The other spill concern is monitoring. In an ideal world you use cans and isolation booths, but I imagine that's not an option. Are you having to use a PA so the singer & keyboard player can hear themselves? Pick carefully where you place monitors/PA cabs/backline - you want to try to avoid having them blasting into your main brass pair. Generally, the player needs to hear themselves louder than anyone else does, so the bass player for instance should be right on top of their amp so that it's loud enough for them, quiet for everyone else. Keep monitor levels as quiet as you can get away with.
The singer would likely appreciate cans so they can hear themselves as loud as they like, in which case you can have them very low in any foldback monitors, just so players can make them out for reference.
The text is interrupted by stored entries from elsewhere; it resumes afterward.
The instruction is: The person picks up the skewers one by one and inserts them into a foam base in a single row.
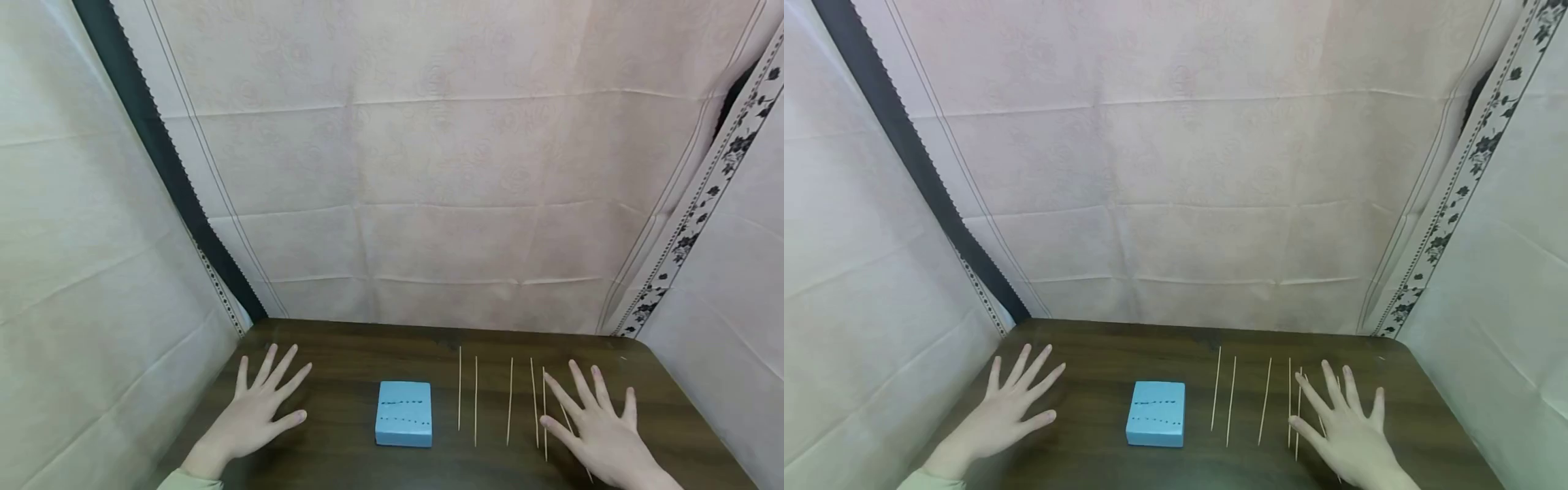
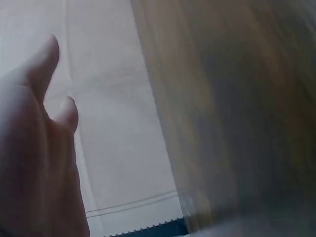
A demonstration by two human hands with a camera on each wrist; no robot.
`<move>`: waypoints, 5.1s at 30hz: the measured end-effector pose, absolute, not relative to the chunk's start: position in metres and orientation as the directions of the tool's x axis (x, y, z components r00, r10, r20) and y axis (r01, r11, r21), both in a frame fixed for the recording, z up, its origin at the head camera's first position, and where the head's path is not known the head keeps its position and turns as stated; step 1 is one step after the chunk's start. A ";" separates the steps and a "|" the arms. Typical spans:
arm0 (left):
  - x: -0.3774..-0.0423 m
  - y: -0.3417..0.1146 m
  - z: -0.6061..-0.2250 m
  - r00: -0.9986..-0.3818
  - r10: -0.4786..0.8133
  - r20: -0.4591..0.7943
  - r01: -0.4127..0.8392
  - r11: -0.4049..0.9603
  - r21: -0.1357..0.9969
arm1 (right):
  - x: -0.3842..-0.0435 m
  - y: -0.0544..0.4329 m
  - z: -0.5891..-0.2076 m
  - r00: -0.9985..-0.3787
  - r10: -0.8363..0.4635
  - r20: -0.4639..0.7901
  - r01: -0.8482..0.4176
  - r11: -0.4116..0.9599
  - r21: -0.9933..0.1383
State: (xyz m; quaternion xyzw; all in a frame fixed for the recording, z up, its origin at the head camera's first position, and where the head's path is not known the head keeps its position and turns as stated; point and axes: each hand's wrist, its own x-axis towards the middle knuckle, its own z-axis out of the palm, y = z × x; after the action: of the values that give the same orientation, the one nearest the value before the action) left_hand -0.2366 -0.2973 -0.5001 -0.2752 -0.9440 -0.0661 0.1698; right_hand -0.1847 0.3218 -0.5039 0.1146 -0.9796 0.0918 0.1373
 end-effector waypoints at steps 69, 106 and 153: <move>-0.266 -0.162 -0.528 -0.828 0.560 0.025 0.341 0.469 0.815 | -0.208 0.378 -0.520 -0.981 0.153 -0.119 0.188 0.603 -0.775; -0.264 -0.161 -0.528 -0.845 0.535 -0.001 0.319 0.507 0.801 | -0.216 0.371 -0.505 -0.991 -0.107 -0.080 0.069 0.097 -0.993; -0.267 -0.163 -0.533 -0.834 0.551 0.027 0.364 0.512 0.778 | -0.226 0.085 -0.485 -0.984 -0.140 0.113 -0.085 -0.186 -0.979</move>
State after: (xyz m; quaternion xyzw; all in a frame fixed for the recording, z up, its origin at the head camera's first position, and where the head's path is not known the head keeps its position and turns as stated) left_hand -0.2669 -0.1631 -0.5326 -0.2655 -0.8621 -0.4167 -0.1124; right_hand -0.2264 0.0849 -0.4847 0.0886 -0.6376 0.7650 -0.0180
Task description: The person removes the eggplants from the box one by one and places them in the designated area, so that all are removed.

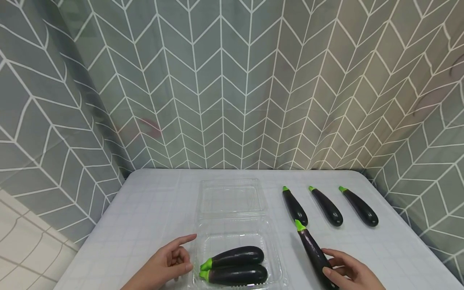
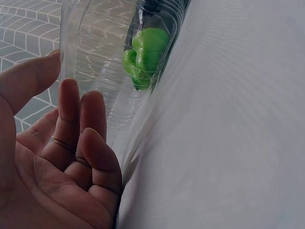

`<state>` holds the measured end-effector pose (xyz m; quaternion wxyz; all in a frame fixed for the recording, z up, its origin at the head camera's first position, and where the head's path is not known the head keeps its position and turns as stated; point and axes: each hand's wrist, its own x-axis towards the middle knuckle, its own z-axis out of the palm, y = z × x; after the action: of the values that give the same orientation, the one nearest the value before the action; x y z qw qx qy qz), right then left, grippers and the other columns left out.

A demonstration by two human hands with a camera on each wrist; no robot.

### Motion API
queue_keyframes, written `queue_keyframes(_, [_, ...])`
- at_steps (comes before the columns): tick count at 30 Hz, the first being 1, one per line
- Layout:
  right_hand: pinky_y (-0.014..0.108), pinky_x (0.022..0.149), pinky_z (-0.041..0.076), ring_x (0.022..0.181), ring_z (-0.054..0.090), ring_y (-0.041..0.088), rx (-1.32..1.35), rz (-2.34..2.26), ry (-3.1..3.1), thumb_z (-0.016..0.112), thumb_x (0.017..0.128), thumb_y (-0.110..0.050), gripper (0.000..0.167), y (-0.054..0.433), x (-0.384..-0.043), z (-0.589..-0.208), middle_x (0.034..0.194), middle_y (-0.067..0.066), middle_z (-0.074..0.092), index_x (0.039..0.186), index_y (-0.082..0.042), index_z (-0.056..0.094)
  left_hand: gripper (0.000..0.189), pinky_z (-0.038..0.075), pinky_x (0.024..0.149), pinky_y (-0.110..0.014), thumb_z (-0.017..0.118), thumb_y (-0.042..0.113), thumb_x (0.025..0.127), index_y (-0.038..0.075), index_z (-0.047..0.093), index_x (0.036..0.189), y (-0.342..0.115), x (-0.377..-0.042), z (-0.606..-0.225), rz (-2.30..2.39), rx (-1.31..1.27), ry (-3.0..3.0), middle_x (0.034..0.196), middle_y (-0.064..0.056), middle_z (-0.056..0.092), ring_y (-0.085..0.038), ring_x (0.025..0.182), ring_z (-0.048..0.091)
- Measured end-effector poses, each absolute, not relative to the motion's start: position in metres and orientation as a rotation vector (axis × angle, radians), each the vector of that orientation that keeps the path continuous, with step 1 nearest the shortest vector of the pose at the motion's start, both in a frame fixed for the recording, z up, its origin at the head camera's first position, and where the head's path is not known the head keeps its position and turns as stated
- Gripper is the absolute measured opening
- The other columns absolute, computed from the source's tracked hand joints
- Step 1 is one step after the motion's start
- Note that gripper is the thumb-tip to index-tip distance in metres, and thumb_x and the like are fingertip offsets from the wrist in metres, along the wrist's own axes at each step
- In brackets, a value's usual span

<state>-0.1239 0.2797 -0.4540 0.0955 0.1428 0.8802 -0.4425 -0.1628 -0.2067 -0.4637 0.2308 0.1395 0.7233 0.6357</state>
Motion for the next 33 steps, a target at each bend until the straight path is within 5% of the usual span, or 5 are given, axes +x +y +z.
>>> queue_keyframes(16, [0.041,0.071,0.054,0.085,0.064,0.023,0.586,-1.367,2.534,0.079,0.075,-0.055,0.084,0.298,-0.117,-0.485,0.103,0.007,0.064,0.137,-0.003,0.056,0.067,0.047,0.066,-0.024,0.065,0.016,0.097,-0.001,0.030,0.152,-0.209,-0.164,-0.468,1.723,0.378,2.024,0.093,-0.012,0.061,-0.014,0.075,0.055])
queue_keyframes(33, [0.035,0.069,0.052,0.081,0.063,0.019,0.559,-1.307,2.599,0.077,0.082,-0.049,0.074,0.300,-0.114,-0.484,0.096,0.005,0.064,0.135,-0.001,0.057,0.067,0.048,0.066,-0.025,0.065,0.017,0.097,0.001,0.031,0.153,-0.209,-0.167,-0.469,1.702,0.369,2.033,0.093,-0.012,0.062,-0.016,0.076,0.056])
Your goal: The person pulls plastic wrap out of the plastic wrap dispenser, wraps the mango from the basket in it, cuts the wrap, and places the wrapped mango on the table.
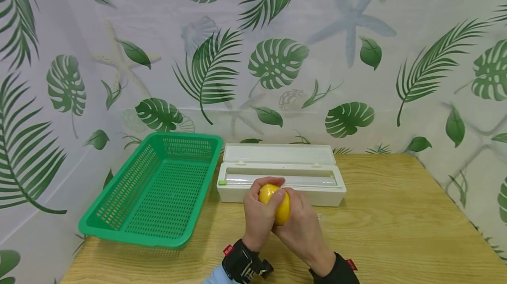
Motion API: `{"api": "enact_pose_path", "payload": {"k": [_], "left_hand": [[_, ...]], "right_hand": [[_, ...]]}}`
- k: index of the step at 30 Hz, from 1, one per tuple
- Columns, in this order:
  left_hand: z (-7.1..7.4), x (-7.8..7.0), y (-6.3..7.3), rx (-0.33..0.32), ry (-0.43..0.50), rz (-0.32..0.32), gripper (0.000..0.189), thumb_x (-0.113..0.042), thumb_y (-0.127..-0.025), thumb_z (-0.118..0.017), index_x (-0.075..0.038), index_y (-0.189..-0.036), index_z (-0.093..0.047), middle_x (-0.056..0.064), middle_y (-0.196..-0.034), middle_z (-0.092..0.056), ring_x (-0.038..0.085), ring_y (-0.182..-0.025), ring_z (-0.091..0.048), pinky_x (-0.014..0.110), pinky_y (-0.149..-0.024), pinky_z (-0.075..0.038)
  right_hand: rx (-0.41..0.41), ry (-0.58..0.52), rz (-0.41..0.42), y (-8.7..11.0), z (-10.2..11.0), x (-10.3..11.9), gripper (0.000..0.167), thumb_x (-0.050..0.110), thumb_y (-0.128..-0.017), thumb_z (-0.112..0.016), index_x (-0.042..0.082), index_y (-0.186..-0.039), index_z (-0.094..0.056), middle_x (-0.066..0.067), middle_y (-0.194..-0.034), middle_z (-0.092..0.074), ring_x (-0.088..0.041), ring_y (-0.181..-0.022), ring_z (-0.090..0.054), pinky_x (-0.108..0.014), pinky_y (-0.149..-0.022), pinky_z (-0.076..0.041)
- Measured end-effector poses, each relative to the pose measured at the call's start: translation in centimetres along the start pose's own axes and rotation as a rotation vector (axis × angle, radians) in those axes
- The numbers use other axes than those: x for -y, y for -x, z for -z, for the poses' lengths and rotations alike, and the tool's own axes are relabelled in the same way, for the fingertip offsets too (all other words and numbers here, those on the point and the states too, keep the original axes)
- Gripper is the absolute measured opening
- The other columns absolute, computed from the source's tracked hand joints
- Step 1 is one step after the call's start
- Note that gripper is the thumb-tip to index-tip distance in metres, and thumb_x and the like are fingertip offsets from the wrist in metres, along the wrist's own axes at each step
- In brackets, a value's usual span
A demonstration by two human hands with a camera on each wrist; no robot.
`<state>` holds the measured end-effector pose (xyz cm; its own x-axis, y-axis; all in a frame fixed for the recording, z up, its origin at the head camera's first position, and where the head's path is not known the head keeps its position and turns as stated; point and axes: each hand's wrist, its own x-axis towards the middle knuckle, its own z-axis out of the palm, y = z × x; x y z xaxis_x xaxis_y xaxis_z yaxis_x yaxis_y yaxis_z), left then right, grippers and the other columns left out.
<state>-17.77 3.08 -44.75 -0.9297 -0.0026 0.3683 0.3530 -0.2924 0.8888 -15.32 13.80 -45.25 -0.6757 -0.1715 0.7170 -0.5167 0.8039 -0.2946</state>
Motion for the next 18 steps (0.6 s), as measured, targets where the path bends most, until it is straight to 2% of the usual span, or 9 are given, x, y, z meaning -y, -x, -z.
{"api": "enact_pose_path", "payload": {"k": [5, 8, 13, 15, 18], "left_hand": [[0.5, -0.5, -0.2, 0.082, 0.025, -0.088, 0.026, -0.004, -0.085, -0.068, 0.002, -0.109, -0.062, 0.023, -0.110, -0.068, 0.023, -0.099, -0.064, 0.031, -0.083, -0.052], [0.8, -0.6, -0.3, 0.120, 0.035, -0.176, 0.023, -0.002, -0.084, -0.068, 0.005, -0.105, -0.062, 0.028, -0.104, -0.068, 0.020, -0.097, -0.067, 0.030, -0.082, -0.054], [1.0, -0.6, -0.5, 0.176, 0.079, -0.316, 0.019, -0.001, -0.083, -0.067, 0.011, -0.096, -0.059, 0.023, -0.097, -0.070, 0.021, -0.096, -0.070, 0.036, -0.086, -0.056], [1.1, -0.8, -0.6, 0.201, 0.100, -0.347, 0.018, -0.001, -0.083, -0.067, 0.011, -0.092, -0.059, 0.022, -0.094, -0.069, 0.021, -0.097, -0.070, 0.040, -0.090, -0.055], [1.1, -1.2, -0.7, 0.246, 0.122, -0.386, 0.016, -0.002, -0.083, -0.067, 0.011, -0.088, -0.058, 0.027, -0.089, -0.065, 0.018, -0.096, -0.069, 0.043, -0.093, -0.054]], "right_hand": [[0.061, -0.107, -0.056, -0.2, 0.4, 0.4, 0.080, 0.016, -0.054, -0.096, -0.008, -0.118, -0.054, -0.016, -0.102, -0.063, -0.023, -0.084, -0.058, -0.032, -0.067, -0.057], [0.073, -0.185, -0.057, -0.2, 0.6, 0.3, 0.079, 0.012, -0.054, -0.095, -0.007, -0.119, -0.054, -0.014, -0.102, -0.063, -0.020, -0.082, -0.058, -0.029, -0.066, -0.056], [0.115, -0.303, -0.064, -0.3, 0.9, 0.2, 0.074, 0.005, -0.053, -0.088, -0.005, -0.118, -0.054, -0.008, -0.097, -0.061, -0.013, -0.077, -0.054, -0.024, -0.062, -0.052], [0.147, -0.353, -0.079, -0.4, 1.0, 0.2, 0.072, 0.004, -0.054, -0.085, -0.003, -0.118, -0.054, -0.006, -0.096, -0.060, -0.011, -0.075, -0.053, -0.023, -0.060, -0.050], [0.222, -0.459, -0.125, -0.4, 1.4, 0.2, 0.069, 0.003, -0.057, -0.082, 0.001, -0.119, -0.053, -0.004, -0.094, -0.059, -0.008, -0.072, -0.053, -0.023, -0.058, -0.050]]}}
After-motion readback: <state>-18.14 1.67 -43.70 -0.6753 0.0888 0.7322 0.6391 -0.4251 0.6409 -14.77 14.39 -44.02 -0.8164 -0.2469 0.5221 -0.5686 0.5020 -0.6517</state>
Hope that helps. Still, a bit of a struggle to get this into 10 tracks. I'd suggest:
1+2 horns overall
3 solo spot mics mixed to one track (unlikely to all be soloing simultaneously!)
4 BD
5 Snare
6 mono SDC overhead
7 Electric Bass - DI
8 Keys - DI and submixed if necessary
9 Gtr - miked up
10 vox
Hope this gives you food for thought. At the end of the day, I'm just guessing at what you're likely to encounter, so YMMV. It sounds like a challenge, but done carefully it could turn out very respectable. Let us know how it goes (hope you've got lots of time in there!)